Task objective
Where does the string "more" occur in the records? Copy each line that holds it.
===== Data for analysis =====
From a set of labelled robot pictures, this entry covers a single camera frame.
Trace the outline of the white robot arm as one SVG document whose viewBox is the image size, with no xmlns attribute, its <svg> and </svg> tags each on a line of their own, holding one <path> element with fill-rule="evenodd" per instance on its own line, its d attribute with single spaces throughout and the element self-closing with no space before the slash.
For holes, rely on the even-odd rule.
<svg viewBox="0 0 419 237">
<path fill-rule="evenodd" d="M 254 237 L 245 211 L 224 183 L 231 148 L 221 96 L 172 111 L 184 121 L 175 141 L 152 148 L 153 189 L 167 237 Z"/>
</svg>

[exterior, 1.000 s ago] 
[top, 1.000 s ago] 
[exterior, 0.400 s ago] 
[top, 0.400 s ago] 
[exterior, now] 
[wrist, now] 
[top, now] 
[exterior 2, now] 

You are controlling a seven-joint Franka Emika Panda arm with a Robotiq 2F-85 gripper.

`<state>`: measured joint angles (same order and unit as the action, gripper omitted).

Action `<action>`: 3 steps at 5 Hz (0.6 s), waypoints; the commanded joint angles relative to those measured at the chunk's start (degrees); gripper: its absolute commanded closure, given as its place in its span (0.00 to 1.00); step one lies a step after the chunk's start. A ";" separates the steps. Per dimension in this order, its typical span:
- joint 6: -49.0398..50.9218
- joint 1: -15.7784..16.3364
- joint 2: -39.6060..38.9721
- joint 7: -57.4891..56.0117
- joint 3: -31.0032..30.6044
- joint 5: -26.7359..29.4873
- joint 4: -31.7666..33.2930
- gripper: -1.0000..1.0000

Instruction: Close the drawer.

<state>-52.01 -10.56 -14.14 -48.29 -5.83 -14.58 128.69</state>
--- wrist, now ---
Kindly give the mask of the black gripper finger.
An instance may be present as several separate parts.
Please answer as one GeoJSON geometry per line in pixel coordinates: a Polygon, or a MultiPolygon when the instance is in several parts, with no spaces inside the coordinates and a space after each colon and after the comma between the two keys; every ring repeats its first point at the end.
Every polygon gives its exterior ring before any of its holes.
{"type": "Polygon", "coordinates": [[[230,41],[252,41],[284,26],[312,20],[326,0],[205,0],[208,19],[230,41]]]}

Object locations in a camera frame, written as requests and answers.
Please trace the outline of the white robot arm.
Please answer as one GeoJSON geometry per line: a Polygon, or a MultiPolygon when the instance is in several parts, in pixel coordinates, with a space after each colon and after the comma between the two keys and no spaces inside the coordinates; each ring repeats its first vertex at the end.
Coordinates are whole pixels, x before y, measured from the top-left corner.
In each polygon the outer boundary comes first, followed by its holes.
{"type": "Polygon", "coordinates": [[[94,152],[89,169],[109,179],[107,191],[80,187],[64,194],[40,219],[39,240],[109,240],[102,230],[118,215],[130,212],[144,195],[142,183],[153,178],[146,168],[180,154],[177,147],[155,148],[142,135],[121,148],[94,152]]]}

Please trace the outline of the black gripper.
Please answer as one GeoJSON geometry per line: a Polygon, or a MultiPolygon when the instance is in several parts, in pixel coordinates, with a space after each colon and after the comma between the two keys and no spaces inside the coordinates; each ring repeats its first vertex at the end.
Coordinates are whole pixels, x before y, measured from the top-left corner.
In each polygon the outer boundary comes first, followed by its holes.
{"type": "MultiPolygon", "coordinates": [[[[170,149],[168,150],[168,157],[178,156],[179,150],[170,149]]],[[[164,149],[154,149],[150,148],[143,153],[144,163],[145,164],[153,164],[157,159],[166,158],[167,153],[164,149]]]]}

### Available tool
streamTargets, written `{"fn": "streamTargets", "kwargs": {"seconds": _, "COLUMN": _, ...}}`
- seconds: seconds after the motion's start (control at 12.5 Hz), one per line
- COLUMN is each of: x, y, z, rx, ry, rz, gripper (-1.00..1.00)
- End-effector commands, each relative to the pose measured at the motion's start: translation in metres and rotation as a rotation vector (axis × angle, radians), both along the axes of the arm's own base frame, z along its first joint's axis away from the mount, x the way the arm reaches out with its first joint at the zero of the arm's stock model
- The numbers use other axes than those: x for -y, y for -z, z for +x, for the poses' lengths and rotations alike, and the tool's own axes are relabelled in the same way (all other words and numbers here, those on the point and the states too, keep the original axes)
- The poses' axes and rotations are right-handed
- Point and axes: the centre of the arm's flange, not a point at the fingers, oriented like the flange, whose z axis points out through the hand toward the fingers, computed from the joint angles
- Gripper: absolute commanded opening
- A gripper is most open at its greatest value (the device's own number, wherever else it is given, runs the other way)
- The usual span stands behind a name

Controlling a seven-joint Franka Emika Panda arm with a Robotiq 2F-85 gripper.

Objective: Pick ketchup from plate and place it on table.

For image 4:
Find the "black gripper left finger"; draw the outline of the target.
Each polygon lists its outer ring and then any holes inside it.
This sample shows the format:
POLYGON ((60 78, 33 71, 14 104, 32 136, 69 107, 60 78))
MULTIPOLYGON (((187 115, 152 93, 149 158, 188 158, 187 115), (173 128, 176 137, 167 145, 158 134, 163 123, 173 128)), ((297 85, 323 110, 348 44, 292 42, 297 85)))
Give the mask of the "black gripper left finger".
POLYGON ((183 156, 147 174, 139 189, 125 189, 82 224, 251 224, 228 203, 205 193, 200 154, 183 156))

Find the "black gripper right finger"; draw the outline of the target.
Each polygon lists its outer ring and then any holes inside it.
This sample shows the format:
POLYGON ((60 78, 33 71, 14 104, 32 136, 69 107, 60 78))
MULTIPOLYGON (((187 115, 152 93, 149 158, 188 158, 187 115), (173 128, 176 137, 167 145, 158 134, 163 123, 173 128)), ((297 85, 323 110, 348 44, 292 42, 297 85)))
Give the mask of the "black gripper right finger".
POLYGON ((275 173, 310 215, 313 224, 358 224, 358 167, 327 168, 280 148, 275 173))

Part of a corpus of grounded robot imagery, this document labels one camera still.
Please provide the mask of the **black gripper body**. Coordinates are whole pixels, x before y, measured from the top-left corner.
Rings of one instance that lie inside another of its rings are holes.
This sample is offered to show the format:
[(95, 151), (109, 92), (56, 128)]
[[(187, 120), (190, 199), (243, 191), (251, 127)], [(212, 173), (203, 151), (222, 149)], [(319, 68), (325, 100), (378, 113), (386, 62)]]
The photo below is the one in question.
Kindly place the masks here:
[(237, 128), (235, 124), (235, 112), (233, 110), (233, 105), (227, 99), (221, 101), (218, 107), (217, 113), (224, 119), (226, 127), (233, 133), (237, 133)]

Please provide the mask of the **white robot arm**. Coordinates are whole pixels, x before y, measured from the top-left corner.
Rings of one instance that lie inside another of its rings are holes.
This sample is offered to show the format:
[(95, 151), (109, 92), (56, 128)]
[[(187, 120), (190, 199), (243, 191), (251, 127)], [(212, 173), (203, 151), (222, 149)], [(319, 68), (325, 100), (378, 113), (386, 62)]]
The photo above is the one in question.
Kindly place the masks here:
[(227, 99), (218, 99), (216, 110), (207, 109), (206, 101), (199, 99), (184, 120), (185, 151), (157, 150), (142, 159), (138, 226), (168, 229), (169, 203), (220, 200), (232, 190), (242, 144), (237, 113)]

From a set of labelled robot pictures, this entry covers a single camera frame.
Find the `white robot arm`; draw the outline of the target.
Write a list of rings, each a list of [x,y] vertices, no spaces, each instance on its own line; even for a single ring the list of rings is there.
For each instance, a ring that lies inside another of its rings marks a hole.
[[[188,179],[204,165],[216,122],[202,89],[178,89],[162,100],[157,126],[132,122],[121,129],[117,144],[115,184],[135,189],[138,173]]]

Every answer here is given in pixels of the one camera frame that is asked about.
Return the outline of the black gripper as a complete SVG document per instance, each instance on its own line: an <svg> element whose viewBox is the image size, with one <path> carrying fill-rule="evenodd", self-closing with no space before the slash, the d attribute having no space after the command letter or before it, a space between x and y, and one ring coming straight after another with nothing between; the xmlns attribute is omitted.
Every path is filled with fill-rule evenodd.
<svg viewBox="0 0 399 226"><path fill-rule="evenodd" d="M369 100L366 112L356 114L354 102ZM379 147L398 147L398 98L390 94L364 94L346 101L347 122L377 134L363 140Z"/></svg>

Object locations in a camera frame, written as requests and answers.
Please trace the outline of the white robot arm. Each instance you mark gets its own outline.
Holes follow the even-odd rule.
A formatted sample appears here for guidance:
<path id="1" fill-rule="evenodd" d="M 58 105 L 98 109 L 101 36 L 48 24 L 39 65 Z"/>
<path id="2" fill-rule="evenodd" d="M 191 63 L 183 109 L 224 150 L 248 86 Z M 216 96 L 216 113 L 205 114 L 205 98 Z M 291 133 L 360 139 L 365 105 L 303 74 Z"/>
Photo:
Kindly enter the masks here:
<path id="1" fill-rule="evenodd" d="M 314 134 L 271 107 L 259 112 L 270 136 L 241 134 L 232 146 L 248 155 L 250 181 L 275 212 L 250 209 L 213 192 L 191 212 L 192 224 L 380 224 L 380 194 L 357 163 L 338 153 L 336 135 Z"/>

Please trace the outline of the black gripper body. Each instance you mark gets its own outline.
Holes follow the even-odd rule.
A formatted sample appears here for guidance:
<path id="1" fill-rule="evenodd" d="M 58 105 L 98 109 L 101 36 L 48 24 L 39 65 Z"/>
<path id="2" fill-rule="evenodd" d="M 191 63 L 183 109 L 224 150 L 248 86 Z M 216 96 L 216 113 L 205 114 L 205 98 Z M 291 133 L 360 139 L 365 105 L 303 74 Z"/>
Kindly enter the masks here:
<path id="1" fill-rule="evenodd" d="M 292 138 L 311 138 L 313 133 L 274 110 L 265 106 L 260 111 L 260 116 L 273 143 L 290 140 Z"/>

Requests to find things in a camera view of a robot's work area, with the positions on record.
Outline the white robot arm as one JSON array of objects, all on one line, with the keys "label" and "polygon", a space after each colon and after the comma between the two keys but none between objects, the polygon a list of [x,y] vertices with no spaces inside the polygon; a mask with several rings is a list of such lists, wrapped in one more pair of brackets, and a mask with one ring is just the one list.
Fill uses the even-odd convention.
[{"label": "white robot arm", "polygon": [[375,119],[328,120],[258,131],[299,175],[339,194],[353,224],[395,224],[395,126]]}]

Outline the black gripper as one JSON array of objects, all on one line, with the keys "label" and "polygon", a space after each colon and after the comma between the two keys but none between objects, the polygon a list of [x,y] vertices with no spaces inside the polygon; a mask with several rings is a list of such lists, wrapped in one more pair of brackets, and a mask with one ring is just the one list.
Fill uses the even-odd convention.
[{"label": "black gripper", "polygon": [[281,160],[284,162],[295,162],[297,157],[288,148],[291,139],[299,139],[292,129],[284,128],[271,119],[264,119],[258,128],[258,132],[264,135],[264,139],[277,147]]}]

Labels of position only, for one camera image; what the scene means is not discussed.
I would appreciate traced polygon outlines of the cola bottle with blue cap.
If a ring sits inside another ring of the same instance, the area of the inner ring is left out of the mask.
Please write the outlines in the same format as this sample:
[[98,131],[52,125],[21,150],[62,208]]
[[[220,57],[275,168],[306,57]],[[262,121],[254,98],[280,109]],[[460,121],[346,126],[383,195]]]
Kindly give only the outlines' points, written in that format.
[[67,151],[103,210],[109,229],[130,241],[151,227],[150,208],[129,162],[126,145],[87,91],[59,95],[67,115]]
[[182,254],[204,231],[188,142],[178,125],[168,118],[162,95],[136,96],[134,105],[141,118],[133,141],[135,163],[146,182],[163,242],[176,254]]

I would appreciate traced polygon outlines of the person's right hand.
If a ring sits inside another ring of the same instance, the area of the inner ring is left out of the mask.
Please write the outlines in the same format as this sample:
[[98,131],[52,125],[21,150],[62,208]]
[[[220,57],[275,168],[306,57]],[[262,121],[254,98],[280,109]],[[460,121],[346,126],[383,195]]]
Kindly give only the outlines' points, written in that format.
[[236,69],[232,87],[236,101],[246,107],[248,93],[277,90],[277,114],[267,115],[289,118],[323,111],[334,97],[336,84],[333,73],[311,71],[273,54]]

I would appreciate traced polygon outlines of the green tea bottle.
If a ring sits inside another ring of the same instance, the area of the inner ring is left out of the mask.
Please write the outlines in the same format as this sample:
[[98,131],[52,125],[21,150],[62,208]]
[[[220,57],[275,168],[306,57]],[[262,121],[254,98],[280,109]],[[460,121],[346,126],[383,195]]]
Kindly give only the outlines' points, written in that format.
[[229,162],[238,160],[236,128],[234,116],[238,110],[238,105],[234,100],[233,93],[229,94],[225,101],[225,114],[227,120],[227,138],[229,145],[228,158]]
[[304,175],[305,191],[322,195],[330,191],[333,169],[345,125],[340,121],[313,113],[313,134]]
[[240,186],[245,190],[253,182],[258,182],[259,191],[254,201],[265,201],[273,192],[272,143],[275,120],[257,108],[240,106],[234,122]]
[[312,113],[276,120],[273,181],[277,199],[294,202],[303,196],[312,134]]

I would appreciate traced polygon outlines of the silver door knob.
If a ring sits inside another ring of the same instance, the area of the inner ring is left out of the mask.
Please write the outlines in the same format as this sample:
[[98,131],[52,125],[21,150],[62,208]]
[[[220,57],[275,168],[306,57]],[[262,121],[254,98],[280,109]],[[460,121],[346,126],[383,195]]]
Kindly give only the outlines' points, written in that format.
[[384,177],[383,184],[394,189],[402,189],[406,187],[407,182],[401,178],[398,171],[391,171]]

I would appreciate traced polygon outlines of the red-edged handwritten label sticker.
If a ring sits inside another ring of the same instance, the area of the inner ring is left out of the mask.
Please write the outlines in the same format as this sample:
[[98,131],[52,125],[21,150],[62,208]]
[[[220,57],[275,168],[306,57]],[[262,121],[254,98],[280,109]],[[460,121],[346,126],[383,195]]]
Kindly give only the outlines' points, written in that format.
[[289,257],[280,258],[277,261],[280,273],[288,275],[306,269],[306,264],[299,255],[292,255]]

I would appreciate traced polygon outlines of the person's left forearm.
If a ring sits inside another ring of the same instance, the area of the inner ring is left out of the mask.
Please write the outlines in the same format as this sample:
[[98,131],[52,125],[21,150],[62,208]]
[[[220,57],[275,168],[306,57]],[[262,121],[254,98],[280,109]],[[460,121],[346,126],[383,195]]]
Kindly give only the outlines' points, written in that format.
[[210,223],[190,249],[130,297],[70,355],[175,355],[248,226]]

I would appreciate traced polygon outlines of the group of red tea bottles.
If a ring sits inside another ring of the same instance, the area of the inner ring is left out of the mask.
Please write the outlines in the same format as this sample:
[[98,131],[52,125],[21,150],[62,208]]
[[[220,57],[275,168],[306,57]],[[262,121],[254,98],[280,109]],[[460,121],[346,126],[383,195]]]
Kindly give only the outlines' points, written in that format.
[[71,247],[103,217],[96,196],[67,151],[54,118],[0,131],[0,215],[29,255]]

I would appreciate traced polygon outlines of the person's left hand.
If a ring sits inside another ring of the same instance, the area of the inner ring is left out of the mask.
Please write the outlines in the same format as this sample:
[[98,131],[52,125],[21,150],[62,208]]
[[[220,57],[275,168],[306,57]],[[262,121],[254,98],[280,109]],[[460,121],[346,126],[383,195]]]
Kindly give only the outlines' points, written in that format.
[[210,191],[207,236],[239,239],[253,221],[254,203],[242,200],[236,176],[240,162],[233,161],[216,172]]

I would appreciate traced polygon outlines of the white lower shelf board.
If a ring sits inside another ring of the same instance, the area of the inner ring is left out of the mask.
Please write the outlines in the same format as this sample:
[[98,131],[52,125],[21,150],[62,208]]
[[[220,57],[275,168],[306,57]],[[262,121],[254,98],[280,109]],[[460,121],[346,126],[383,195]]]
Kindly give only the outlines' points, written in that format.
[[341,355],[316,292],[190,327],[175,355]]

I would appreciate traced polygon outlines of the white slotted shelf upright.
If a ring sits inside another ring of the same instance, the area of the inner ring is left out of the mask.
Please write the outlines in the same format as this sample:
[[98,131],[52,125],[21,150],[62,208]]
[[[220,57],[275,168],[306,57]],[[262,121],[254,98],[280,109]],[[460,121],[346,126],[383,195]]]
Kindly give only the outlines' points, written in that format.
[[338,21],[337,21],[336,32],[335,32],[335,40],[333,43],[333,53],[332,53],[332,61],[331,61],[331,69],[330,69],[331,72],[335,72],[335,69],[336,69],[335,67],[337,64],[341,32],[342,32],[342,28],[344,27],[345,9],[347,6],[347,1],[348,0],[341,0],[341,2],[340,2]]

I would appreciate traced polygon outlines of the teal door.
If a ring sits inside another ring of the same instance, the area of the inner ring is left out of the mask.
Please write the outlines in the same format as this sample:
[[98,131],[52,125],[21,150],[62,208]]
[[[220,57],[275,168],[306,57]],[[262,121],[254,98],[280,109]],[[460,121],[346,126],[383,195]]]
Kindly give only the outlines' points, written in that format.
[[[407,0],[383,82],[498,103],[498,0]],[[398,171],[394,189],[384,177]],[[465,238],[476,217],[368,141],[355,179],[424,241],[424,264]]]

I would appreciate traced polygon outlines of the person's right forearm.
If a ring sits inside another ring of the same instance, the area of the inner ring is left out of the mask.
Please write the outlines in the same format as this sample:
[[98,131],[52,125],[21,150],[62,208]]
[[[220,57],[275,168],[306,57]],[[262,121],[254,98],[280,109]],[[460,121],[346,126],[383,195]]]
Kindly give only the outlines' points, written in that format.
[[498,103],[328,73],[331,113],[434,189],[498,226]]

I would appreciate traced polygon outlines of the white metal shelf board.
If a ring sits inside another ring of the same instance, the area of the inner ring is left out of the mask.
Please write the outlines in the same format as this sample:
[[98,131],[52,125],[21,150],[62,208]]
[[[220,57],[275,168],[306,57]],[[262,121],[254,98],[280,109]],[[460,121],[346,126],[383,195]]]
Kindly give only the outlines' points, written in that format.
=====
Result below
Outline the white robot arm as one JSON array of objects, all on one line, with the keys "label" and "polygon", a space after each colon and after the comma between the two keys but none between objects, the polygon a list of [x,y] vertices with no spaces inside the polygon; a mask with several rings is a list of such lists, wrapped in one more pair of brackets, and a mask with one ring is just the one list.
Outline the black gripper as one JSON array of objects, all on one line, with the keys "label" and "polygon", a space after each colon and after the comma between the two keys but none between objects, the polygon a list of [x,y] vertices with no spaces inside the polygon; a mask with several rings is a list of such lists, wrapped in one more pair of brackets, and a mask with one ring is just the one list.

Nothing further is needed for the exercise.